- **Task brief**
What you return must match the material exactly, with every line present.

- **Provided material**
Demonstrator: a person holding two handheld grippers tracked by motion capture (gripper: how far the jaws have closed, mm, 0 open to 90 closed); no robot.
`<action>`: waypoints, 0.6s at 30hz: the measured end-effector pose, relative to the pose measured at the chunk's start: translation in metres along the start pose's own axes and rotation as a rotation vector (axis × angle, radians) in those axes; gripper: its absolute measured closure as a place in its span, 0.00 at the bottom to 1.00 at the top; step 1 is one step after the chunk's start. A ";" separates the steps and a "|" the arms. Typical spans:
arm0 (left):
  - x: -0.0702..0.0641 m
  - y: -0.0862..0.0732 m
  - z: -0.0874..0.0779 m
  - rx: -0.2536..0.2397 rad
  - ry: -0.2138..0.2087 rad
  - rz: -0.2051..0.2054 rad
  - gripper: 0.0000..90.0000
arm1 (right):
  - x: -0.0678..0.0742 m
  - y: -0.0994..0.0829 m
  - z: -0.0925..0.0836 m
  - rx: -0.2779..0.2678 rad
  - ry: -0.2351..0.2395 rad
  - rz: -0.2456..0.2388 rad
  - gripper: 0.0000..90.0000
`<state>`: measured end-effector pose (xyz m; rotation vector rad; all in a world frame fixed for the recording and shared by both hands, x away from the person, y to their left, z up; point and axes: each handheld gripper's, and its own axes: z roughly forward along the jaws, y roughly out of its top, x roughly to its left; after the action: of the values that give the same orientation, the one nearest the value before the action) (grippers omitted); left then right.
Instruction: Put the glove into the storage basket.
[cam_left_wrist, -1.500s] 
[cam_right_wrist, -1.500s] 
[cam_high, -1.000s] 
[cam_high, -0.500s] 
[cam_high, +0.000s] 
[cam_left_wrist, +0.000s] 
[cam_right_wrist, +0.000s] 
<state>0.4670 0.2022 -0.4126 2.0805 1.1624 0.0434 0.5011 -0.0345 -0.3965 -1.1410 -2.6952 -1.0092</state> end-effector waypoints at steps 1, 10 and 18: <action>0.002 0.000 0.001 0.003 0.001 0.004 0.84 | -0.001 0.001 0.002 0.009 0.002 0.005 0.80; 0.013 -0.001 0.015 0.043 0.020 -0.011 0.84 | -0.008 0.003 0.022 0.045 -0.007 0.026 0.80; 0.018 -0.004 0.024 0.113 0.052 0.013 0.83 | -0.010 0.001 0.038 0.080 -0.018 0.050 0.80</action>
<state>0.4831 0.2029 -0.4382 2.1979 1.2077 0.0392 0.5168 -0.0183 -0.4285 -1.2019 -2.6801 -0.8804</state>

- **Response to this task**
Demonstrator: a person holding two handheld grippers tracked by motion capture (gripper: how far the jaws have closed, mm, 0 open to 90 closed); no robot.
`<action>`: waypoints, 0.6s at 30hz: the measured end-effector pose, relative to the pose measured at the chunk's start: translation in metres along the start pose's own axes and rotation as a rotation vector (axis × angle, radians) in those axes; gripper: its absolute measured closure as a place in its span, 0.00 at the bottom to 1.00 at the top; step 1 is one step after the chunk's start. A ";" separates the steps and a "|" the arms. Typical spans:
arm0 (left):
  - x: -0.0702..0.0641 m
  - y: -0.0862..0.0732 m
  - z: -0.0874..0.0779 m
  - rx: -0.2536..0.2397 rad
  - ry: -0.2138..0.2087 rad
  - rz: -0.2051..0.2054 rad
  - gripper: 0.0000..90.0000
arm1 (right):
  - x: -0.0678..0.0742 m
  - y: -0.0994..0.0829 m
  - z: -0.0925..0.0836 m
  - rx: -0.2779..0.2678 rad
  - ry: -0.2351..0.2395 rad
  - rz: -0.2456..0.2388 rad
  - gripper: 0.0000..90.0000
`<state>`: measured end-effector pose (xyz m; rotation vector rad; all in a world frame fixed for the recording and shared by both hands, x away from the person, y to their left, z up; point and axes: each handheld gripper's, and its own axes: z roughly forward along the jaws, y roughly out of its top, x roughly to its left; after the action: of the values that give the same orientation, the one nearest the value before the action) (grippers omitted); left then right.
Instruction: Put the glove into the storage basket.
[cam_left_wrist, -1.500s] 
[cam_right_wrist, -1.500s] 
[cam_high, -1.000s] 
[cam_high, -0.500s] 
[cam_high, +0.000s] 
[cam_left_wrist, +0.000s] 
[cam_right_wrist, +0.000s] 
<state>0.4670 0.2022 -0.4126 2.0805 1.1624 0.0434 0.5011 -0.0345 -0.3965 -1.1410 -2.6952 -1.0092</state> end-effector waypoints at steps 1, 10 and 18: <action>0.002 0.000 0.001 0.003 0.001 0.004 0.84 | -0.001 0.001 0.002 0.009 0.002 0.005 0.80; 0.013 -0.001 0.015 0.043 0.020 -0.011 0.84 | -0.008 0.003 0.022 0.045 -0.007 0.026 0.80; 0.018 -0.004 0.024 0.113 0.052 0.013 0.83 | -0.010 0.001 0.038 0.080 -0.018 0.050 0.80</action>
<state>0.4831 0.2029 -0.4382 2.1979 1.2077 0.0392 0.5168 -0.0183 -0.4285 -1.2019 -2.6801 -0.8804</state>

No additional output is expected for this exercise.